*Exercise objective*
Give all the data again exactly.
________
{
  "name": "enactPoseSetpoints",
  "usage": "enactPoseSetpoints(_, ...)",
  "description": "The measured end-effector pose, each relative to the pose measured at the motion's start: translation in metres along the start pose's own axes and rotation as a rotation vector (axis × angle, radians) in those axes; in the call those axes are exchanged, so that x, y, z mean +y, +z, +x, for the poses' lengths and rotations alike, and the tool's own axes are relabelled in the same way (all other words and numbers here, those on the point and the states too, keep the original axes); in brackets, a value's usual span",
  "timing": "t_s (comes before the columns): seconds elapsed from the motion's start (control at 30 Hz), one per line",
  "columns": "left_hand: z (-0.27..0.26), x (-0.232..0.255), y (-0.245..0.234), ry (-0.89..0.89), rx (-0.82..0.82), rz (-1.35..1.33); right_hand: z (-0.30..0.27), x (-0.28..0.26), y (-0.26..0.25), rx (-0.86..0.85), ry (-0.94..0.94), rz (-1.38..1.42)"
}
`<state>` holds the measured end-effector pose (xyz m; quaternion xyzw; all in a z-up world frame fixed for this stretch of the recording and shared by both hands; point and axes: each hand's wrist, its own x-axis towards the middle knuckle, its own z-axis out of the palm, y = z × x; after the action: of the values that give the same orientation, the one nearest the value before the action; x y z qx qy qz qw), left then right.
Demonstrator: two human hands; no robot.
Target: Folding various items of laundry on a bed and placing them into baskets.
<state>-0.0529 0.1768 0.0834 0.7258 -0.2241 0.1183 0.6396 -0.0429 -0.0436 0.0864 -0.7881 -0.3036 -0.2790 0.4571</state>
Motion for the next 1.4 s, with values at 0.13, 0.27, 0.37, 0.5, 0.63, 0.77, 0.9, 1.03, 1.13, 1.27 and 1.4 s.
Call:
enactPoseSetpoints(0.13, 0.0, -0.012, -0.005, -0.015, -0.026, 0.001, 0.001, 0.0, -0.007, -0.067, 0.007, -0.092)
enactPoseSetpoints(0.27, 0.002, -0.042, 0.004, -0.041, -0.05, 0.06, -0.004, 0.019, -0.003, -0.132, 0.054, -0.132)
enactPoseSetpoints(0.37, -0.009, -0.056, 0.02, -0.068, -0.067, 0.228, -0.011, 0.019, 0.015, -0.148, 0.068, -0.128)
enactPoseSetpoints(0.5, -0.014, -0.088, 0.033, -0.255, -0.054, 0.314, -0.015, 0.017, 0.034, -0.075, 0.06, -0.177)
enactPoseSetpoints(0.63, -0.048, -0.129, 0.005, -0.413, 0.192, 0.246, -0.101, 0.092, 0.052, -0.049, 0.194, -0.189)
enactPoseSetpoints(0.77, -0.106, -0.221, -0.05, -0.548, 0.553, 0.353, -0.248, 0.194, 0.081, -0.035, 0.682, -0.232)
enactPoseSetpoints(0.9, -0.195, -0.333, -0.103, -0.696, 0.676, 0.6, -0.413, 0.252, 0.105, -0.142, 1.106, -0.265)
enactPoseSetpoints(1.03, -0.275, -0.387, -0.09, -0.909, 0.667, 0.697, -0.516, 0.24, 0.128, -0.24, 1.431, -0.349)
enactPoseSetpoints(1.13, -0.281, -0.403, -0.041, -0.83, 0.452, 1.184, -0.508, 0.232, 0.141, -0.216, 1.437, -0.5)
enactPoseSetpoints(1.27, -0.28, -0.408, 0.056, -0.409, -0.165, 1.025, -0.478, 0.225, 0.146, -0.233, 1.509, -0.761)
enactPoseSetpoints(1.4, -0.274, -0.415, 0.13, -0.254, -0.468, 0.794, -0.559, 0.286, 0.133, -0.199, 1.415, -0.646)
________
*Task solution*
{
  "name": "enactPoseSetpoints",
  "usage": "enactPoseSetpoints(_, ...)",
  "description": "The measured end-effector pose, each relative to the pose measured at the motion's start: translation in metres along the start pose's own axes and rotation as a rotation vector (axis × angle, radians) in those axes; in the call those axes are exchanged, so that x, y, z mean +y, +z, +x, for the poses' lengths and rotations alike, and the tool's own axes are relabelled in the same way (all other words and numbers here, those on the point and the states too, keep the original axes); in brackets, a value's usual span",
  "timing": "t_s (comes before the columns): seconds elapsed from the motion's start (control at 30 Hz), one per line",
  "columns": "left_hand: z (-0.27..0.26), x (-0.232..0.255), y (-0.245..0.234), ry (-0.89..0.89), rx (-0.82..0.82), rz (-1.35..1.33); right_hand: z (-0.30..0.27), x (-0.28..0.26), y (-0.26..0.25), rx (-0.86..0.85), ry (-0.94..0.94), rz (-1.38..1.42)"
}
`<state>` holds the measured end-effector pose (xyz m; quaternion xyzw; all in a z-up world frame fixed for this stretch of the recording and shared by both hands; point and axes: each hand's wrist, its own x-axis towards the middle knuckle, its own z-axis out of the palm, y = z × x; after the action: of the values that give the same orientation, the one nearest the value before the action; x y z qx qy qz qw), left then right.
Demonstrator: two human hands; no robot.
Target: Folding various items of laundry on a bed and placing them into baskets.
<state>-0.0529 0.1768 0.0834 0.7258 -0.2241 0.1183 0.6396 -0.0429 -0.0436 0.0864 -0.7881 -0.3036 -0.2790 0.4571</state>
Motion for the next 1.4 s, with values at 0.13, 0.27, 0.37, 0.5, 0.63, 0.77, 0.9, 1.03, 1.13, 1.27 and 1.4 s.
Call:
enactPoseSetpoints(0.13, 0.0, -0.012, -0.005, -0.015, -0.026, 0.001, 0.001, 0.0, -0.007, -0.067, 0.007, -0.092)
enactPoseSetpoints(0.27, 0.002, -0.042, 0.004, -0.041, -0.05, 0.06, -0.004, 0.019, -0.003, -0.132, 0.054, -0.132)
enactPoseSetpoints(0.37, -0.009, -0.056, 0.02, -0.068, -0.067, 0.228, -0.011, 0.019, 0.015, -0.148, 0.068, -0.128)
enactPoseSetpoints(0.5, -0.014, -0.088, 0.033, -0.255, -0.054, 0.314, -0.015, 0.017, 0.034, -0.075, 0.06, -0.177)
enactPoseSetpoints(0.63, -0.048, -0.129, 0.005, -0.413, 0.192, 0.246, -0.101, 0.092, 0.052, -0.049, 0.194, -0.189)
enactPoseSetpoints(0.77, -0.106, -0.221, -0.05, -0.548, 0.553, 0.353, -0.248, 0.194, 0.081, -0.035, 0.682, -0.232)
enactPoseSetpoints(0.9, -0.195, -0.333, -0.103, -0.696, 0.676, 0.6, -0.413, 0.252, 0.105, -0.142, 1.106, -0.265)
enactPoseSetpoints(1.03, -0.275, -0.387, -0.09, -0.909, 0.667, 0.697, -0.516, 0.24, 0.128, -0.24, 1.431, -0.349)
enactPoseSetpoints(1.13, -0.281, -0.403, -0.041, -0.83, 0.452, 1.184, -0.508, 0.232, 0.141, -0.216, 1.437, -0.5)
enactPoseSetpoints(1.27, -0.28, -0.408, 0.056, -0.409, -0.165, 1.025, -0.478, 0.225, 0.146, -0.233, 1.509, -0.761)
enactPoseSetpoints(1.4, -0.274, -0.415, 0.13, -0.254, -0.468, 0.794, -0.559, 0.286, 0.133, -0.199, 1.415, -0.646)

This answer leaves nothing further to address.